You can enable fake mode to skip actual computation during shape profiling. This is useful when you want to profile the model without actually running it, e.g. to avoid out of memory errors for large models.

with cmanager.shape_profile(type="dynamic", fake_mode=True):
    model(torch.randn(1, 3, 224, 224).to(device).to(dtype))
    model(torch.randn(4, 3, 224, 224).to(device).to(dtype))
    # ... add more shapes as needed

Mixing dynamic and static profiles

Nvidia backend allows mixing multiple dynamic and static shape profiles for maximum flexibility.

Compilation of Quantized Models

The following quantization types are supported by Nvidia:

Supported quantization types

  • w8a8 (both weights and activations are quantized)

    Quantization with int8 data types for linear and convolution layers. Supported on almost all NVIDIA GPUs from Turing to Blackwell architecture. For instance, RTX 2060, RTX 2080, RTX 3090, A100, L40s, H100, B200 are supported.

  • w8a8 quantization with float8_e4m3fn for linear and convolution layers.

    This is a new quantization type that is supported by Nvidia GPUs starting from Ada Lovelace architecture. For instance, GPUs: L40s, RTX 4090, H100, H200, B200 are supported.

  • w4a16 block quantization of weights with int4 data type and no quantization of activations.

    This type of quantization helps reduce memory usage for large models and can also accelerate inference for small batches, when weight memory transfer takes a significant part of the inference time.

  • w4a4 with float4 data type.

    Supported starting from Nvidia Blackwell.
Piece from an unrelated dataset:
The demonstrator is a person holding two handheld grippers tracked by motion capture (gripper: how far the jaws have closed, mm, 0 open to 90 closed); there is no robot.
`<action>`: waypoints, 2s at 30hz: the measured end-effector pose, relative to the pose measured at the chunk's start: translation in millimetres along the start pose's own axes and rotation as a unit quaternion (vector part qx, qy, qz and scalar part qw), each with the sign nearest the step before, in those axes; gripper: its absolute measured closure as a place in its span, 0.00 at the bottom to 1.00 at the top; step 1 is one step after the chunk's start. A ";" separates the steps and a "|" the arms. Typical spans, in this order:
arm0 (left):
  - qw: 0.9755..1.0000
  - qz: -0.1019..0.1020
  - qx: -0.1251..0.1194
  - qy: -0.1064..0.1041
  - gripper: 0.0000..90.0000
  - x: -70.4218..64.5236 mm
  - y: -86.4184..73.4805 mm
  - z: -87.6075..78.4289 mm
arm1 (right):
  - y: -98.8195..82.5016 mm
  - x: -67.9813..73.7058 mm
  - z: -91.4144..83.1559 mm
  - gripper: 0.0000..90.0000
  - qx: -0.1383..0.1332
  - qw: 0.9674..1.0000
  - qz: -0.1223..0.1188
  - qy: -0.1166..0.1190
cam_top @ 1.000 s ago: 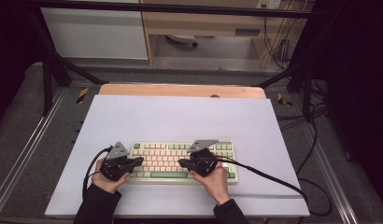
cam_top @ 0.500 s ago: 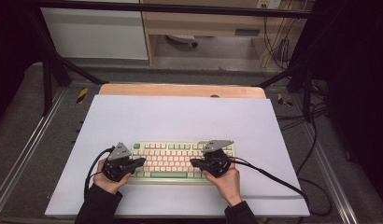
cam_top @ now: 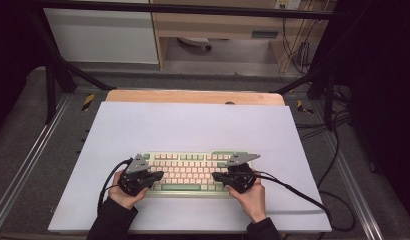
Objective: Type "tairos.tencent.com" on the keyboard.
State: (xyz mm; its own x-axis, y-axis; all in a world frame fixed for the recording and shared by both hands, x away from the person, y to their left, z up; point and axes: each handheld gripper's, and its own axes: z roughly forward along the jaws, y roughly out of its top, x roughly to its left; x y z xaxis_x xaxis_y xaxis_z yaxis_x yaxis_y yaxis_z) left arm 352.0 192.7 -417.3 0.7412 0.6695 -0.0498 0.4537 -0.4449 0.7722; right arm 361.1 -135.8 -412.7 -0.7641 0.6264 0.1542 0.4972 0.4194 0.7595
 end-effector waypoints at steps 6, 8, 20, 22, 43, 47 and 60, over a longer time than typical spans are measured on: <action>1.000 0.007 0.006 -0.006 1.00 -5.8 2.2 7.0 | -2.3 0.2 -2.4 1.00 -0.003 1.000 0.001 0.000; 1.000 0.009 0.008 -0.008 1.00 -7.7 3.0 9.3 | -2.6 0.0 -3.2 1.00 -0.003 1.000 0.001 0.001; 1.000 0.016 0.019 -0.012 1.00 -11.2 1.8 17.9 | -5.3 -2.1 -5.2 1.00 -0.006 1.000 0.005 0.001; 1.000 0.016 0.018 -0.012 1.00 -11.1 1.4 18.2 | -5.5 -2.3 -5.0 1.00 -0.006 1.000 0.005 0.000; 1.000 0.019 0.013 -0.014 1.00 -11.4 0.2 14.6 | -6.2 -3.2 -5.4 1.00 -0.008 1.000 0.006 -0.001; 1.000 0.018 0.012 -0.013 1.00 -10.1 -0.4 12.6 | -6.2 -3.0 -5.6 1.00 -0.008 1.000 0.007 -0.001; 1.000 0.011 0.000 -0.007 1.00 -4.8 3.5 5.2 | -6.1 -2.9 -5.7 1.00 -0.008 1.000 0.007 0.000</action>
State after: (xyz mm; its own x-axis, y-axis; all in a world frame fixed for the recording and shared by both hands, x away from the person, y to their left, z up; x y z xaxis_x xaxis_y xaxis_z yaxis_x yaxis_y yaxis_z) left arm 352.6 184.8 -417.7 0.7575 0.6516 -0.0409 0.4368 -0.4593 0.7735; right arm 358.0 -144.0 -414.2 -0.7574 0.6319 0.1643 0.5002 0.3999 0.7680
Will be supported by Qlip in a future release.

To quantize models with the listed types, we can use pre-defined configurations for QuantizationManager:

Predefined quantization configurations for Nvidia

  • NVIDIA_INT_W8A8 - for static w8a8 quantization with int8 data type.

  • NVIDIA_FLOAT_W8A8 - for static w8a8 quantization with float8 data type.

  • NVIDIA_INT_W4WO - for weight only quantization with int4 data type.

  • NVIDIA_INT_W8A8_PER_TOKEN_DYNAMIC - for dynamic per-token w8a8 quantization with int8 data type.

  • NVIDIA_FLOAT_W8A8_PER_TOKEN_DYNAMIC - for dynamic per-token w8a8 quantization with float8 data type.

Let’s quantize a model with w8a8 quantization using int8 data type. For quantized inference, we need to quantize weights and activations in linear and convolution layers.

from qlip.quantization import QuantizationManager
from qlip.compiler.nvidia import NVIDIA_INT_W8A8, NVIDIA_FLOAT_W8A8, NVIDIA_INT_W4WO

device = qlip.node.device
dtype = torch.bfloat16
# initialize model
model = create_my_model().to(device).to(dtype)
# Prepare quantization wrapper
quantizer = QuantizationManager()
# Select modules to quantize (Linear in this case)
modules = [
    mod for mod in model.modules()
    if isinstance(mod, torch.nn.Linear)
]

quantizer.setup_modules(
    modules,
    # quantizing each row of weights separately
    weights_granularity="per-channel",
    # number of batches for calibration of quantization ranges
    calibration_iterations=1,
    # Predefined quantization parameters for NVIDIA INT8 W8A8
    **NVIDIA_INT_W8A8
)

# run calibration to estimate activation ranges
model(input)
model.eval()

Now we can compile this quantized model with Qlip compiler:

from qlip.compiler.nvidia import NvidiaBuilderConfig, NvidiaCompileManager

# Setup compile manager for quantized model
compile_manager = NvidiaCompileManager(model, workspace="model_qlip")
model_qlip = compile_manager.setup_model(dtype=dtype)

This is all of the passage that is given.